Israel urged to admit African migrants on Egypt border
- Published
The UN's refugee agency has called on Israel to grant entry to African migrants trapped on the country's tightly controlled border with Egypt.
Around 20 people, believed to be from Eritrea, have been stuck at the fenced desert barrier for a week.
Israel's refusal to grant them asylum "is highly irresponsible", the UN High Commissioner for Refugees said.
But the Israeli Interior Ministry said it had no legal obligation to let the migrants in.
Soldiers said they had provided those stranded with food, water and shelter from the sun, but human rights groups have so far been prevented from visiting the group, the BBC'S Kevin Connolly in Jerusalem reports.
Thousands of Africans fleeing conflicts in Eritrea and Sudan have tried to cross the border in recent years, he added.
They pay Bedouin tribesmen to lead them from Cairo through the Sinai desert into Israel.
'Shut the door'
The Israeli government has started building a 260km (160-mile) barrier on its southern border with Egypt, partly in response to the growing number of refugees.
Interior Minister Eli Yishai defended Israel's decision to reject the stranded migrants.
"If I have to choose between the good of the state, its civilians and its security, I will choose that there be a fence, that they won't enter and instead return to their country," he told local media.
"Every day there are people stuck there. If there were no fence and if we weren't steadfast, there would be a million people here."

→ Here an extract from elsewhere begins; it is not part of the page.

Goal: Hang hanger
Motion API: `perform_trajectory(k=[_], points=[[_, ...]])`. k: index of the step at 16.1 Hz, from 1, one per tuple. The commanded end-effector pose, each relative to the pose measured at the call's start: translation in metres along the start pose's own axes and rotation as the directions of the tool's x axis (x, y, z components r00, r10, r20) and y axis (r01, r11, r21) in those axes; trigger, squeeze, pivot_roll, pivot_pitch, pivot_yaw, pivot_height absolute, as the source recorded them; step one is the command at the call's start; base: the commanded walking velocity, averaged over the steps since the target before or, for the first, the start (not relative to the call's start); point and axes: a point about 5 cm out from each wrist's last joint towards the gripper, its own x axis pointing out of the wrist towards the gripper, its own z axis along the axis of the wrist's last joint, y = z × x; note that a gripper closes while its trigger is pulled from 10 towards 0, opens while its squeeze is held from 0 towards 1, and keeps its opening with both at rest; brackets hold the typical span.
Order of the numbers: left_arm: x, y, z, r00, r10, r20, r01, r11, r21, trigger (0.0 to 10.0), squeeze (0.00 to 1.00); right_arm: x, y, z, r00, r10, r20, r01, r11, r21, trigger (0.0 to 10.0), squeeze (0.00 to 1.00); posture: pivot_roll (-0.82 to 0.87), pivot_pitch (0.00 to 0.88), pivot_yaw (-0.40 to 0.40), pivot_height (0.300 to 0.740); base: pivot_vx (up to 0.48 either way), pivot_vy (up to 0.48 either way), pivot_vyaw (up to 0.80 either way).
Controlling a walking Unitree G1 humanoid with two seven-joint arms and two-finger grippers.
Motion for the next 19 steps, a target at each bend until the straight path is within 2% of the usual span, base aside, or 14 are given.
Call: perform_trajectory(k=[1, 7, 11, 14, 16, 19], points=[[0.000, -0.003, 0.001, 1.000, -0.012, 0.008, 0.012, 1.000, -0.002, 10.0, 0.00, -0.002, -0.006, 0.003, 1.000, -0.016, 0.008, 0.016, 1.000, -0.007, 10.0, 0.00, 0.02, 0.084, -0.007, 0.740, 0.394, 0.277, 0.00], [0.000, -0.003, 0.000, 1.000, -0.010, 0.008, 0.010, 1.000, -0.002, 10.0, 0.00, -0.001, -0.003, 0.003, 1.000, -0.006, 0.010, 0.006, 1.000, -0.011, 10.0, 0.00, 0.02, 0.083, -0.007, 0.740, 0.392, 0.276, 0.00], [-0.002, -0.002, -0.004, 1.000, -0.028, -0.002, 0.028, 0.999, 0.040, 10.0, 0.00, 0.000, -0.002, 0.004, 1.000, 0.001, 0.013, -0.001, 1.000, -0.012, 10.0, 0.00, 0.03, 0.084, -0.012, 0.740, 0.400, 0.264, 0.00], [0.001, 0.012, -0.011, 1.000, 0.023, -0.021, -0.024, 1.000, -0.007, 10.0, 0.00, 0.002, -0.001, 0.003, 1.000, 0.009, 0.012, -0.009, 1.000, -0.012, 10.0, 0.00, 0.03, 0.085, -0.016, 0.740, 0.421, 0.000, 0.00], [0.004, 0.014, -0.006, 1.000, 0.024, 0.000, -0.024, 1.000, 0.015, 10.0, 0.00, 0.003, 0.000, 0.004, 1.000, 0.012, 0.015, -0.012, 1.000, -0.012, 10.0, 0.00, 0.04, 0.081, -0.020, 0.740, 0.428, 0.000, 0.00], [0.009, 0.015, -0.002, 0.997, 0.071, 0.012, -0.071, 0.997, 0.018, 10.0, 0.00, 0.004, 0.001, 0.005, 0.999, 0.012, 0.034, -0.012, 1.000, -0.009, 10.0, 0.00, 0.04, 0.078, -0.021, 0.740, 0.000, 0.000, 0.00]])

But the commissioner for the UN's refugee agency, William Tall, said the state could not "simply shut the door".
"The most worrying thing to me is the discussion of pushing them back into Egypt, which is highly irresponsible, because if they go back to Egypt there is a high risk these people will fall in the hands of human smugglers," he said.
He added that Israel was effectively violating the United Nations Convention Relating to the Status of Refugees.